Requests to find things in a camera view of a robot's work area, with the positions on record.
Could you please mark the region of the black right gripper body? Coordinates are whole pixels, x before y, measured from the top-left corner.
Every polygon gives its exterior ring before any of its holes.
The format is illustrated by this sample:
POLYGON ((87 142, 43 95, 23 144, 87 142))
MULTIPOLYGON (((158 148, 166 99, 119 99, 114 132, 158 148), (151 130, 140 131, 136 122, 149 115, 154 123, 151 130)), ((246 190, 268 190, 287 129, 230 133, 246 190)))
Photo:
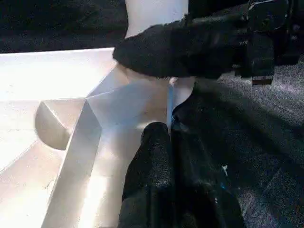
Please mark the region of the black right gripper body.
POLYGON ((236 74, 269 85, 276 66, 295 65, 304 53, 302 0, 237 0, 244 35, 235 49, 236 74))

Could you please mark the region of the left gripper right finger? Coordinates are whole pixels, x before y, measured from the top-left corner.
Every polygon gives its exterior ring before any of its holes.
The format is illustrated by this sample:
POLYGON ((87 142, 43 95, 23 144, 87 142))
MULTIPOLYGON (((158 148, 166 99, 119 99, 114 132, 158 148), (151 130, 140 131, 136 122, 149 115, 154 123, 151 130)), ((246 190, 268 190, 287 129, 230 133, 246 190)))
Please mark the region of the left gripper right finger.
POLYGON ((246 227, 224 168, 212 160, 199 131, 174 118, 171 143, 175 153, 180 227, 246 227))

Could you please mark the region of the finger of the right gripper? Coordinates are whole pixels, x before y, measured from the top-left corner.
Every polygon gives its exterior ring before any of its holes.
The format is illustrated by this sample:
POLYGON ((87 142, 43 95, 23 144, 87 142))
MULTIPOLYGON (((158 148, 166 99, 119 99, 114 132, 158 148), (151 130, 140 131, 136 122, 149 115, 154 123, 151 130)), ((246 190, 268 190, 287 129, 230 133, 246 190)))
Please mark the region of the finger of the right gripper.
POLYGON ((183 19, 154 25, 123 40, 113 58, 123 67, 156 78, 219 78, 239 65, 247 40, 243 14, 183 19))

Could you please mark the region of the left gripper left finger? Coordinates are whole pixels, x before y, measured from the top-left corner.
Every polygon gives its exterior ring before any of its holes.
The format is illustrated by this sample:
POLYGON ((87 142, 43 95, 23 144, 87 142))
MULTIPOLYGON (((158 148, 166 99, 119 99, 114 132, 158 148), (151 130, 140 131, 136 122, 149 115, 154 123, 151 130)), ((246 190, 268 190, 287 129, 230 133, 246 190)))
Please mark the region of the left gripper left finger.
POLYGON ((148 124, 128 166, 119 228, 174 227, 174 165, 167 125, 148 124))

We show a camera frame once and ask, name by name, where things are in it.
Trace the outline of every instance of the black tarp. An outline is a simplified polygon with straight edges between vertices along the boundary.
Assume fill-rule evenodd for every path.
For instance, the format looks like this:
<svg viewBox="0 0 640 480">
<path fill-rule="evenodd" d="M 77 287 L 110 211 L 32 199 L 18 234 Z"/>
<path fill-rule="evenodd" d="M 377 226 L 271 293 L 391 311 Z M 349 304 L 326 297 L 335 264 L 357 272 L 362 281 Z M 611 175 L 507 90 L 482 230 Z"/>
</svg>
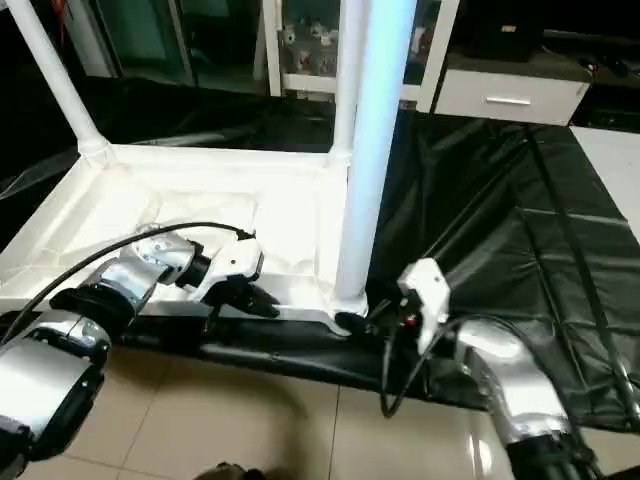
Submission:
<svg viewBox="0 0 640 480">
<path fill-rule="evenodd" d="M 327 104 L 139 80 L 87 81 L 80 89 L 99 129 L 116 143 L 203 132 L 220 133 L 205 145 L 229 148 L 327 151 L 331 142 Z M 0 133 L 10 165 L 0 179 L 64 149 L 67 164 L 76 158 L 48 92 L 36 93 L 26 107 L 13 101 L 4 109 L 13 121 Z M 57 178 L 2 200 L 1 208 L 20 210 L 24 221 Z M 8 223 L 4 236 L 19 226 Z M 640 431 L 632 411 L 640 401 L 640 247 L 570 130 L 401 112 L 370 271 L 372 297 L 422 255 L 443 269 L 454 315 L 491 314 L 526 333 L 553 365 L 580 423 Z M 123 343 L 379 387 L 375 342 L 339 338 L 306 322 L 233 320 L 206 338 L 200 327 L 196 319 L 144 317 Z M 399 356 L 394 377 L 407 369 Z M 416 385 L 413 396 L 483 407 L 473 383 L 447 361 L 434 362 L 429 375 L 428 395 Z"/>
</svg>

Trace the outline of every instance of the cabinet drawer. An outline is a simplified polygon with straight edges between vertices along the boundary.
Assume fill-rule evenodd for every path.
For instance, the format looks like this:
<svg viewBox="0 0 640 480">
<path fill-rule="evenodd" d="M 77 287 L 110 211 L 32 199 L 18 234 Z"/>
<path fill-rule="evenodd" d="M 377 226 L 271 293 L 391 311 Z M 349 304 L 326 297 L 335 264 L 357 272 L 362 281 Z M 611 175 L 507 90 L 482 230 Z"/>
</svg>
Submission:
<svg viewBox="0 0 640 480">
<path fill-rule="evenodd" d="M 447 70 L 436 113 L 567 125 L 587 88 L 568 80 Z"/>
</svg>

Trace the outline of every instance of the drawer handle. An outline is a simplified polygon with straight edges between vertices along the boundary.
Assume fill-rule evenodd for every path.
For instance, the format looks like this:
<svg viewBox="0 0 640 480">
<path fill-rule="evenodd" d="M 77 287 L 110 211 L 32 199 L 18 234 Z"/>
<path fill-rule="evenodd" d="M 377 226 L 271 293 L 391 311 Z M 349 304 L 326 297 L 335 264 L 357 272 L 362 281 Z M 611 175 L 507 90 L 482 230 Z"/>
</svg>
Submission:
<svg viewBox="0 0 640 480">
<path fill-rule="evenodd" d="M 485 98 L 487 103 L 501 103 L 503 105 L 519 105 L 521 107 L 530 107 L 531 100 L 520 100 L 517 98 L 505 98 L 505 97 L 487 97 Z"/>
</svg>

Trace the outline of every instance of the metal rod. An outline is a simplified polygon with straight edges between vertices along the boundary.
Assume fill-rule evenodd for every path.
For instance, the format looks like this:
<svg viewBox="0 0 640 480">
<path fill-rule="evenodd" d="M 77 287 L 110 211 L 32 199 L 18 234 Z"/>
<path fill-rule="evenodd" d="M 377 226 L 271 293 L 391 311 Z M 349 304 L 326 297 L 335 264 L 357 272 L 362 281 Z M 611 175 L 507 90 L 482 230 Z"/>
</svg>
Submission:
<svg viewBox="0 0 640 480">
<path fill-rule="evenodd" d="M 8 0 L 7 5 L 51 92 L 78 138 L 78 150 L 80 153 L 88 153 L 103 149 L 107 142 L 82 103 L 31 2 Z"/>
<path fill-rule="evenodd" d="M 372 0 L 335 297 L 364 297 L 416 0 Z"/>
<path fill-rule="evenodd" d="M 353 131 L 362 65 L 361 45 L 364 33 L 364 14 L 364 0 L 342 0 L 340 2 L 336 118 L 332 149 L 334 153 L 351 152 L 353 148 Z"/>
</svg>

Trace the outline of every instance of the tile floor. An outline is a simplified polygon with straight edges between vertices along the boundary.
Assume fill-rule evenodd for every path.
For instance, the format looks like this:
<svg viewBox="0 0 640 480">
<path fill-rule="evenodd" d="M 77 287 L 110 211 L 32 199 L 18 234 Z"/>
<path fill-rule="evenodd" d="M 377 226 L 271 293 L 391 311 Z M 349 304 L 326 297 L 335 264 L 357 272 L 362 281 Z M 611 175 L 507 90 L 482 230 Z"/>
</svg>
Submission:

Exercise: Out of the records above, pull the lines that include the word "things".

Solution to this problem:
Requests to find things in a camera view of a robot's work area, with the positions on record.
We show a camera frame once and ask, name by name, where things are in it.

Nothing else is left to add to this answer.